In un momento storico in cui il Medio Oriente è ancora attraversato da profondi conflitti, tensioni religiose, crisi umanitarie e drammi migratori, ci sono luoghi e iniziative che scelgono consapevolmente di costruire ponti anziché innalzare muri.
Mentre le notizie di guerra e violenza riempiono le cronache, c’è chi lavora per promuovere il dialogo, la comprensione reciproca e la bellezza di culture diverse che si incontrano nel rispetto e nell’ascolto.
È il caso del Festival dedicato alla lingua e alla cultura araba organizzato a Milano dall’Università Cattolica del Sacro Cuore: un’occasione preziosa per scoprire come arte, musica e poesia possano diventare strumenti di pace e armonia, anche nei momenti più difficili.
Yasmin Hassoun, giovane studentessa della Cattolica, ha raccolto le voci, i suoni e le emozioni di questo incontro, raccontando come, anche nei momenti più difficili, la cultura sappia essere voce di pace.
Un contesto forse inaspettato per un festival dedicato alla lingua e alla cultura araba, eppure è proprio nell’Università Cattolica del Sacro Cuore di Milano che si è tenuta l’VIII edizione del Festival Internazionale della Lingua e della Cultura Araba, organizzato dal professore Wael Farouq, direttore dell’Arabic Cultural Institute dell’Ateneo.

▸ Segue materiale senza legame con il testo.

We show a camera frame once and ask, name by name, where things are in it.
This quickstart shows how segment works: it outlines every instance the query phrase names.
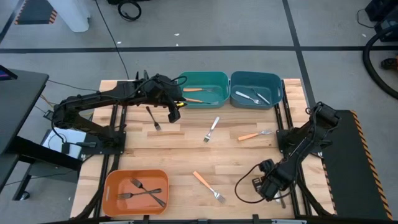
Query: blue bin
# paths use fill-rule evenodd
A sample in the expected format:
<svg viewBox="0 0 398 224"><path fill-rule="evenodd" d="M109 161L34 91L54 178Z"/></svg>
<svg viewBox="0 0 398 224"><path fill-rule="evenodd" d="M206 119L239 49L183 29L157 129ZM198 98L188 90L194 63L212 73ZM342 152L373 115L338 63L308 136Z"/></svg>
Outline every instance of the blue bin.
<svg viewBox="0 0 398 224"><path fill-rule="evenodd" d="M186 102L186 108L190 109L212 109L220 108L224 105L229 97L229 82L228 76L223 72L184 72L180 75L187 77L187 81L180 86L183 91L183 97L195 100L202 100L205 102L218 102L216 105L209 105L204 103ZM193 91L186 92L184 88L204 88L213 89L212 92L207 91Z"/></svg>
<svg viewBox="0 0 398 224"><path fill-rule="evenodd" d="M255 89L266 100L270 102L263 102L255 92ZM252 100L246 99L237 95L235 92L239 91L255 100L260 100L262 104L257 105ZM234 72L231 75L231 104L237 108L246 109L271 109L282 99L282 81L280 78L272 73L262 72Z"/></svg>

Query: computer monitor
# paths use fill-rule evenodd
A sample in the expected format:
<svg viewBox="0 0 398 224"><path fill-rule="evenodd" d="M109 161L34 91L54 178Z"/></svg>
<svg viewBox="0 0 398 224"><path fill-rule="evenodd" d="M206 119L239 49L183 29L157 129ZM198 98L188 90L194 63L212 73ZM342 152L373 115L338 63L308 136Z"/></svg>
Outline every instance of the computer monitor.
<svg viewBox="0 0 398 224"><path fill-rule="evenodd" d="M0 81L15 80L17 78L18 76L16 74L0 65Z"/></svg>

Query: orange handle
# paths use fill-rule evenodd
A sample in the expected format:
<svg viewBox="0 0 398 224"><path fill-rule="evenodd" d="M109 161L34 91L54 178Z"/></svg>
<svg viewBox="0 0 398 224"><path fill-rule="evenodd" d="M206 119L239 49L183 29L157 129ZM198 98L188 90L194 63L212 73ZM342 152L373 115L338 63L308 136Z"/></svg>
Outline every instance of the orange handle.
<svg viewBox="0 0 398 224"><path fill-rule="evenodd" d="M202 88L184 88L182 91L203 91Z"/></svg>
<svg viewBox="0 0 398 224"><path fill-rule="evenodd" d="M195 99L189 99L189 98L186 98L186 100L187 100L188 102L203 103L202 100L195 100Z"/></svg>
<svg viewBox="0 0 398 224"><path fill-rule="evenodd" d="M249 139L249 138L253 138L253 137L256 137L257 135L259 135L259 133L254 133L254 134L248 134L248 135L245 135L245 136L241 136L241 137L238 138L238 141L243 141L243 140L246 140L246 139Z"/></svg>
<svg viewBox="0 0 398 224"><path fill-rule="evenodd" d="M204 180L204 178L203 178L201 175L198 174L198 172L196 172L196 171L193 172L193 175L195 175L195 177L196 177L201 183L203 183L208 189L211 190L210 185L207 184L207 182Z"/></svg>

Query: orange bin
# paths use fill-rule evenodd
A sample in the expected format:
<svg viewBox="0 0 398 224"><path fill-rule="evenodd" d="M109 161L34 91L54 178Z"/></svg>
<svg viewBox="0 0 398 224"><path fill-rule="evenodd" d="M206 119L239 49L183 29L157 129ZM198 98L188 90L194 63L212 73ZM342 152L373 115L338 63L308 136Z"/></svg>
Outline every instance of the orange bin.
<svg viewBox="0 0 398 224"><path fill-rule="evenodd" d="M144 192L131 183L131 179L139 180L148 191L162 189L161 193L153 194L166 203L159 205L149 194L134 195L129 199L119 199L119 194ZM105 180L102 208L109 217L119 215L159 215L169 204L169 178L162 170L116 170Z"/></svg>

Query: wooden table
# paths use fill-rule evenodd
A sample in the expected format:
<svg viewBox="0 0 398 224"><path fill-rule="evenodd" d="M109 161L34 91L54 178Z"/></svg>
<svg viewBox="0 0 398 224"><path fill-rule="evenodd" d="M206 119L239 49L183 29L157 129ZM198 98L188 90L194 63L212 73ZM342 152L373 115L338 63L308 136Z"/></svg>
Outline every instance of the wooden table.
<svg viewBox="0 0 398 224"><path fill-rule="evenodd" d="M100 91L116 86L116 80L101 82ZM305 113L307 103L299 79L285 79L287 98L295 126L308 121ZM95 109L93 121L109 124L111 106ZM168 219L250 219L253 214L260 218L293 218L290 197L285 198L286 209L275 201L258 204L241 202L234 194L235 183L257 163L265 159L275 162L282 158L275 134L257 136L238 142L242 136L263 129L277 129L275 111L239 109L229 101L219 109L193 110L182 108L181 118L174 124L167 119L168 110L151 108L162 127L155 130L145 106L130 106L126 120L126 150L120 158L119 169L162 169L169 175L170 197L166 211L152 215L152 220ZM208 143L203 142L214 119L220 121ZM284 127L286 118L282 112ZM80 172L71 217L78 215L98 188L103 156L93 156L83 164ZM305 181L315 198L330 213L333 206L326 184L325 173L319 158L308 156L302 163ZM199 172L213 188L226 198L219 203L211 192L192 174ZM258 200L251 179L259 177L258 169L238 186L238 194L246 200ZM300 211L303 213L302 197L298 190ZM116 217L115 219L142 219L142 216Z"/></svg>

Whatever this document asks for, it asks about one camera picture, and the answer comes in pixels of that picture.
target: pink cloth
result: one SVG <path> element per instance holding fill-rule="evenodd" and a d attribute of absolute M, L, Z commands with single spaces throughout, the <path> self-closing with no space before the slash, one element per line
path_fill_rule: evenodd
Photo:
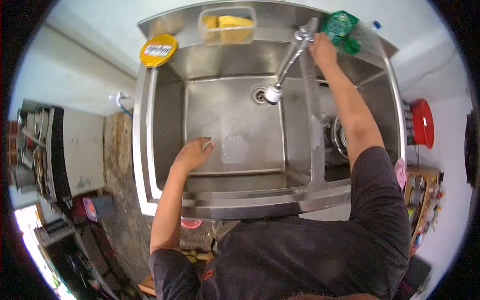
<path fill-rule="evenodd" d="M 398 184 L 400 187 L 403 189 L 405 187 L 405 184 L 407 183 L 407 170 L 405 166 L 405 161 L 403 161 L 403 158 L 399 158 L 394 166 L 394 172 L 396 176 L 396 180 L 398 181 Z"/>

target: faucet aerator
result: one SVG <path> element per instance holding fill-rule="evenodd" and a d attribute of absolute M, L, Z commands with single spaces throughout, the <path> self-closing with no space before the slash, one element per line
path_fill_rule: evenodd
<path fill-rule="evenodd" d="M 282 90 L 271 85 L 265 92 L 265 101 L 268 102 L 268 104 L 275 105 L 280 101 L 282 94 Z"/>

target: left hand
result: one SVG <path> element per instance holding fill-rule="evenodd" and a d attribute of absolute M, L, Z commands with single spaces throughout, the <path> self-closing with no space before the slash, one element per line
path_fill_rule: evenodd
<path fill-rule="evenodd" d="M 210 153 L 212 153 L 213 147 L 215 147 L 215 142 L 211 142 L 202 151 L 203 145 L 209 142 L 210 139 L 210 137 L 202 136 L 189 141 L 177 154 L 171 168 L 188 174 L 193 169 L 201 166 Z"/>

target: hand
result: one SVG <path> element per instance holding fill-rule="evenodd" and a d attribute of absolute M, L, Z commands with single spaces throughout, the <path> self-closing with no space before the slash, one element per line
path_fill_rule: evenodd
<path fill-rule="evenodd" d="M 323 72 L 337 65 L 336 49 L 325 32 L 316 33 L 314 42 L 308 46 L 313 60 Z"/>
<path fill-rule="evenodd" d="M 206 136 L 189 141 L 177 154 L 171 168 L 180 170 L 184 172 L 185 175 L 188 175 L 190 171 L 201 166 L 210 153 L 212 153 L 213 147 L 215 147 L 215 142 L 211 142 L 205 150 L 202 151 L 203 145 L 209 141 L 210 137 Z"/>

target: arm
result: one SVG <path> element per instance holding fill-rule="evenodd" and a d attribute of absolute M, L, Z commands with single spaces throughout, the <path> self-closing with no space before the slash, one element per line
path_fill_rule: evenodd
<path fill-rule="evenodd" d="M 175 249 L 180 251 L 180 213 L 183 186 L 188 174 L 203 164 L 215 146 L 215 143 L 202 147 L 210 141 L 209 137 L 199 137 L 188 142 L 178 153 L 170 167 L 167 183 L 158 201 L 150 236 L 150 254 L 157 249 Z"/>
<path fill-rule="evenodd" d="M 315 41 L 310 44 L 310 52 L 332 90 L 347 138 L 352 171 L 355 161 L 364 150 L 372 146 L 385 148 L 382 136 L 360 93 L 338 66 L 336 49 L 325 33 L 315 34 Z"/>

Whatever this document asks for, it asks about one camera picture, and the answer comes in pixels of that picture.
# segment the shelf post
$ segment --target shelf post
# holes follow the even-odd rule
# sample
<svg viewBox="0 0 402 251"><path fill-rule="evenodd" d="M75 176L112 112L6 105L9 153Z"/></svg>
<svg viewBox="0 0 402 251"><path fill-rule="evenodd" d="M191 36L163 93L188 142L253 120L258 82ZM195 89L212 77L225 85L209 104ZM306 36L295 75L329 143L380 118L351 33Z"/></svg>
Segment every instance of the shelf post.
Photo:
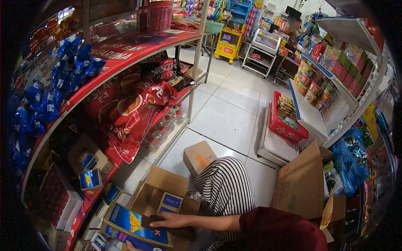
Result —
<svg viewBox="0 0 402 251"><path fill-rule="evenodd" d="M84 28L84 41L85 44L91 44L91 37L89 35L89 0L84 0L84 8L82 12L82 26Z"/></svg>
<svg viewBox="0 0 402 251"><path fill-rule="evenodd" d="M195 56L194 56L194 65L193 65L193 79L197 81L197 69L198 69L198 61L200 59L200 53L201 53L201 47L202 47L202 41L204 37L204 30L205 30L205 23L207 20L207 13L208 13L208 7L209 7L209 2L210 0L205 0L202 6L202 15L201 15L201 20L200 20L200 27L198 30L198 33L201 34L201 37L197 40L197 46L195 48ZM191 123L191 111L193 109L193 98L194 98L194 88L191 88L190 91L190 98L189 98L189 109L188 109L188 118L189 118L189 123Z"/></svg>

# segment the white wall
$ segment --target white wall
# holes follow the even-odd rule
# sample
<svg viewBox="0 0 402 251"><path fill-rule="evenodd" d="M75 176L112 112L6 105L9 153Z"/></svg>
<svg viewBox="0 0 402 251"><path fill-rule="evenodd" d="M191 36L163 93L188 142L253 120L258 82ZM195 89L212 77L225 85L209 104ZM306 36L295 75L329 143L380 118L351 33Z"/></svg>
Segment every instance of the white wall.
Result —
<svg viewBox="0 0 402 251"><path fill-rule="evenodd" d="M322 1L324 1L324 4L321 7L321 12L326 13L329 16L336 16L336 11L334 10L334 8L332 8L325 0L307 0L307 2L305 2L304 5L301 6L299 10L301 12L300 18L302 22L304 22L304 19L306 18L307 15L310 15L314 12L318 12L320 2ZM268 6L268 3L276 5L275 14L273 16L278 16L280 15L281 12L286 11L287 6L290 6L297 10L300 0L264 0L265 6Z"/></svg>

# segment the red plastic basket
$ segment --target red plastic basket
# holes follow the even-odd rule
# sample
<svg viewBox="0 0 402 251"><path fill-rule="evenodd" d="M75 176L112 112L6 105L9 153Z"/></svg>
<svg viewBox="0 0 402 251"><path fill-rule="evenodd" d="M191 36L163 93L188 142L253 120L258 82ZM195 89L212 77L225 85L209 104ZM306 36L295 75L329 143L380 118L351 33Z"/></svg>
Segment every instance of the red plastic basket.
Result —
<svg viewBox="0 0 402 251"><path fill-rule="evenodd" d="M277 102L278 98L281 96L280 92L274 92L274 99L271 103L271 118L269 123L269 129L274 133L278 134L282 138L289 140L292 143L298 143L302 139L308 138L307 130L297 122L297 126L300 131L293 129L291 126L281 121L277 117Z"/></svg>

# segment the cardboard box
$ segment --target cardboard box
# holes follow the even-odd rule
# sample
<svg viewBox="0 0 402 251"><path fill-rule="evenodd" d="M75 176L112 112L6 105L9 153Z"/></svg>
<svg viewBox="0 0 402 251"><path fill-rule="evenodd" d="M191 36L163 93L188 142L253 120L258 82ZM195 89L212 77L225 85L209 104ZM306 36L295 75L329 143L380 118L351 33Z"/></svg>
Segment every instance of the cardboard box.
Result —
<svg viewBox="0 0 402 251"><path fill-rule="evenodd" d="M56 227L51 224L51 232L49 233L49 238L47 240L50 249L53 251L64 251L69 234L69 232L57 230Z"/></svg>
<svg viewBox="0 0 402 251"><path fill-rule="evenodd" d="M332 158L331 151L314 141L277 172L271 207L306 219L321 218L324 209L323 166ZM334 199L332 213L331 222L345 216L345 197Z"/></svg>
<svg viewBox="0 0 402 251"><path fill-rule="evenodd" d="M184 148L183 161L193 176L198 176L215 159L217 157L206 141Z"/></svg>
<svg viewBox="0 0 402 251"><path fill-rule="evenodd" d="M193 78L193 69L194 69L194 66L191 67L190 69L188 69L184 74L189 78ZM202 74L202 72L203 71L200 68L197 68L197 76L193 79L197 80L198 77L200 77L200 75Z"/></svg>
<svg viewBox="0 0 402 251"><path fill-rule="evenodd" d="M81 153L85 150L88 150L95 156L97 161L94 168L100 170L102 180L106 179L107 175L113 169L113 165L109 162L106 155L103 154L99 147L92 141L91 137L86 134L82 134L79 137L77 142L73 145L73 147L71 147L67 154L68 162L70 163L76 175L79 177L80 174L85 171L85 169L82 167L82 164L79 162Z"/></svg>
<svg viewBox="0 0 402 251"><path fill-rule="evenodd" d="M140 182L133 195L129 208L137 214L150 216L156 214L164 192L184 197L187 191L188 180L156 166L151 166L146 183ZM197 214L200 203L190 198L184 198L181 214ZM186 251L189 241L172 236L173 250Z"/></svg>

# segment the yellow display stand
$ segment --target yellow display stand
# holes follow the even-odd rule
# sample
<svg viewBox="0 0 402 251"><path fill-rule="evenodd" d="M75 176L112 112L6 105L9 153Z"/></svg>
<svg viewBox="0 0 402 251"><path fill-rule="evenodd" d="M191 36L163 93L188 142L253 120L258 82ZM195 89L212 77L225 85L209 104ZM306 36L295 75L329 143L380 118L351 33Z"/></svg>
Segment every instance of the yellow display stand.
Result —
<svg viewBox="0 0 402 251"><path fill-rule="evenodd" d="M240 46L242 45L244 25L241 31L237 31L228 27L224 27L222 32L219 34L219 40L216 45L215 57L219 56L226 57L229 59L229 63L232 64L233 60L237 57L240 51ZM222 41L222 34L229 33L232 34L231 43Z"/></svg>

Dal 14 al 17 maggio, si sono susseguiti diversi incontri nella suggestiva cripta dell’aula magna, durante i quali si è discusso di molti temi: la poesia araba della diaspora, la ricezione della lingua araba, il suo insegnamento agli occidentali e le sfide poste dal confronto con l’Occidente.

L’evento si è aperto con la lettura di toccanti poesie arabe sull’esilio e sulla migrazione. Alternandosi nella lettura, il professor Wael Farouq e Simone Sibilio, professore associato presso l’Università Ca’ Foscari di Venezia, hanno recitato le poesie in lingua araba e nella loro traduzione italiana. L’effetto è stato quasi mistico – grazie all’accompagnamento delle note struggenti dell’oud di Hani Gergi – e al tempo stesso surreale, per la scelta della location: l’interno di una cripta cattolica dominata da un imponente crocifisso.
Le poesie lette hanno dato voce al disagio e al disorientamento provato dagli emigrati arabi, sospesi tra la nostalgia di casa e la totale mancanza di un punto di riferimento, incapaci di riconoscersi pienamente nella propria cultura d’origine e neppure in quella adottiva. A toccare il cuore sono soprattutto i versi sui profughi, costretti all’emigrazione: scappati da guerre e distruzioni, si ritrovano con un’identità non solo smarrita, ma profondamente devastata.
“Gli abitanti delle città sono in realtà dei profughi
Ed io, uomo comune fra uomini comuni,
Mi assassinano tutte le lingue.
La mia lingua mi riporta a me stesso…
… Non so più, quando muovo due passi su una strada,
quale paese mi accolga:
tutti i paesi son cosa astratta ormai.”
(un estratto della poesia I profughi di Walid Alaeddin)
Il coro degli studenti di lingua araba dell’Università, diretto da Hani Gergi, si è esibito nella splendida aula magna, progettata inizialmente dal Bramante come refettorio dei monaci benedettini e decorata con un affresco rappresentante le Nozze di Cana.
Musiche tradizionali andaluse hanno lasciato spazio a canzoni di preghiera musulmane e cristiane, fino a brani della cultura popolare araba. Ad aprire la serata è stata Oumn, della celebre cantante libanese Fairouz. L’intensità dell’esecuzione, la bellezza della sala e la qualità dell’acustica hanno trasformato il concerto in un’esperienza quasi sacrale.
Questo evento, oltre ad aver riunito la numerosa comunità araba milanese, ha rappresentato un autentico ponte culturale tra la tradizione europea-cristiana e quella arabo-islamica. Il festival ha permesso agli studenti della Cattolica e a tutti i presenti di immergersi totalmente in una cultura diversa, apprezzandone la ricchezza e e le sfumature, oltre ogni pregiudizio.